WHAT YOU SHOULD DO:
Transcribe all records exactly.

══ EXCERPTED RECORDS ══

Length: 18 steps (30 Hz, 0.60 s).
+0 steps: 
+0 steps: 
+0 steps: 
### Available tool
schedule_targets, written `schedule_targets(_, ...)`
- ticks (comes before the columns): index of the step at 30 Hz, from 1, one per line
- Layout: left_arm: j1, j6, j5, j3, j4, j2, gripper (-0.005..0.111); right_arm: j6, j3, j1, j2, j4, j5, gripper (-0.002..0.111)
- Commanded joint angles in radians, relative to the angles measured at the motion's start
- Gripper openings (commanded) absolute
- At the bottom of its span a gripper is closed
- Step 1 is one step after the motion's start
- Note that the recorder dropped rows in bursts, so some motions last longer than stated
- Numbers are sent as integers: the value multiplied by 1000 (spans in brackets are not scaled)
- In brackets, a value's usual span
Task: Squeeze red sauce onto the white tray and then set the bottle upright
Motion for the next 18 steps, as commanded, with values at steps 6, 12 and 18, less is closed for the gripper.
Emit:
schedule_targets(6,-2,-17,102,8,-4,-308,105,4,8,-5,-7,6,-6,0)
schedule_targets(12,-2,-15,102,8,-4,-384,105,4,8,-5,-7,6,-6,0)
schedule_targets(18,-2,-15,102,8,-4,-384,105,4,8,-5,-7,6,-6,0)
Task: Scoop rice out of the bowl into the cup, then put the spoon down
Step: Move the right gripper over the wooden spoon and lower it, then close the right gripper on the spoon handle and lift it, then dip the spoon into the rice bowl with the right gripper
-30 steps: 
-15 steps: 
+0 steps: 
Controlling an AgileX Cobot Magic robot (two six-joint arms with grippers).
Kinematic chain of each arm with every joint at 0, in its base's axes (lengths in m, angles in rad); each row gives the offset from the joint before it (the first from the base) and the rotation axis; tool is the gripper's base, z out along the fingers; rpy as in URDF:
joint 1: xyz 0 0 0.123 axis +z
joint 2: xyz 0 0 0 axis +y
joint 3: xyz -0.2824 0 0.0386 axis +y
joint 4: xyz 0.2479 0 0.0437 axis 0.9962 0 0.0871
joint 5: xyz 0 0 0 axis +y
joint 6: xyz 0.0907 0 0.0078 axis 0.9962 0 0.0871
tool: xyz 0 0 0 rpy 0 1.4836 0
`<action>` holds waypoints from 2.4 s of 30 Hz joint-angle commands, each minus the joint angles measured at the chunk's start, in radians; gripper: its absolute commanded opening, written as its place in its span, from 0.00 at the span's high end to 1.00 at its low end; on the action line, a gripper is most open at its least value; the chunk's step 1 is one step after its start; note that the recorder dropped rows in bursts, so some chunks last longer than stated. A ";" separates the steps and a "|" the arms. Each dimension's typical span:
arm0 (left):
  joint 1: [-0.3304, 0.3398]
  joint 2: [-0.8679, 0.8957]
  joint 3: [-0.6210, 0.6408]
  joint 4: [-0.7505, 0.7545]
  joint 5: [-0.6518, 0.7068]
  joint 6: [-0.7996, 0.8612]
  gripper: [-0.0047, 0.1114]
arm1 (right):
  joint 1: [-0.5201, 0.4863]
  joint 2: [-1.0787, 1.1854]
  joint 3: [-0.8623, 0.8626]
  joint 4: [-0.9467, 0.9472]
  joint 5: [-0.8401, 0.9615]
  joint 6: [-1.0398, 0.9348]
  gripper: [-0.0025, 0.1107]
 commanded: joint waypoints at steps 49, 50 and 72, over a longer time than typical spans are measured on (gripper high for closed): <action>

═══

RESULT FOR THIS EXERCISE:
Length: 18 steps (30 Hz, 0.60 s).
+0 steps: 
+0 steps: 
+0 steps: 
### Available tool
schedule_targets, written `schedule_targets(_, ...)`
- ticks (comes before the columns): index of the step at 30 Hz, from 1, one per line
- Layout: left_arm: j1, j6, j5, j3, j4, j2, gripper (-0.005..0.111); right_arm: j6, j3, j1, j2, j4, j5, gripper (-0.002..0.111)
- Commanded joint angles in radians, relative to the angles measured at the motion's start
- Gripper openings (commanded) absolute
- At the bottom of its span a gripper is closed
- Step 1 is one step after the motion's start
- Note that the recorder dropped rows in bursts, so some motions last longer than stated
- Numbers are sent as integers: the value multiplied by 1000 (spans in brackets are not scaled)
- In brackets, a value's usual span
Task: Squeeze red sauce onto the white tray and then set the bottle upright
Motion for the next 18 steps, as commanded, with values at steps 6, 12 and 18, less is closed for the gripper.
Emit:
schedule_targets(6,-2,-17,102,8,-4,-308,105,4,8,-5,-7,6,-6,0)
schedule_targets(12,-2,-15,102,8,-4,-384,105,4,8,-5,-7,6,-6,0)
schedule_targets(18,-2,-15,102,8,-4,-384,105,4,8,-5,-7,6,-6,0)
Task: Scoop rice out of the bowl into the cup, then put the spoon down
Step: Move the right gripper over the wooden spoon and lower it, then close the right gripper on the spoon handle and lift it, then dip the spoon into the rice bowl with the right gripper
-30 steps: 
-15 steps: 
+0 steps: 
Controlling an AgileX Cobot Magic robot (two six-joint arms with grippers).
Kinematic chain of each arm with every joint at 0, in its base's axes (lengths in m, angles in rad); each row gives the offset from the joint before it (the first from the base) and the rotation axis; tool is the gripper's base, z out along the fingers; rpy as in URDF:
joint 1: xyz 0 0 0.123 axis +z
joint 2: xyz 0 0 0 axis +y
joint 3: xyz -0.2824 0 0.0386 axis +y
joint 4: xyz 0.2479 0 0.0437 axis 0.9962 0 0.0871
joint 5: xyz 0 0 0 axis +y
joint 6: xyz 0.0907 0 0.0078 axis 0.9962 0 0.0871
tool: xyz 0 0 0 rpy 0 1.4836 0
`<action>` holds waypoints from 2.4 s of 30 Hz joint-angle commands, each minus the joint angles measured at the chunk's start, in radians; gripper: its absolute commanded opening, written as its place in its span, from 0.00 at the span's high end to 1.00 at its low end; on the action line, a gripper is most open at its least value; the chunk's step 1 is one step after its start; note that the recorder dropped rows in bursts, so some chunks last longer than stated. A ";" separates the steps and a "|" the arms. Each dimension's typical span:
arm0 (left):
  joint 1: [-0.3304, 0.3398]
  joint 2: [-0.8679, 0.8957]
  joint 3: [-0.6210, 0.6408]
  joint 4: [-0.7505, 0.7545]
  joint 5: [-0.6518, 0.7068]
  joint 6: [-0.7996, 0.8612]
  gripper: [-0.0047, 0.1114]
arm1 (right):
  joint 1: [-0.5201, 0.4863]
  joint 2: [-1.0787, 1.1854]
  joint 3: [-0.8623, 0.8626]
  joint 4: [-0.9467, 0.9472]
  joint 5: [-0.8401, 0.9615]
  joint 6: [-1.0398, 0.9348]
  gripper: [-0.0025, 0.1107]
 commanded: joint waypoints at steps 49, 50 and 72, over a longer time than typical spans are measured on (gripper high for closed): <action>

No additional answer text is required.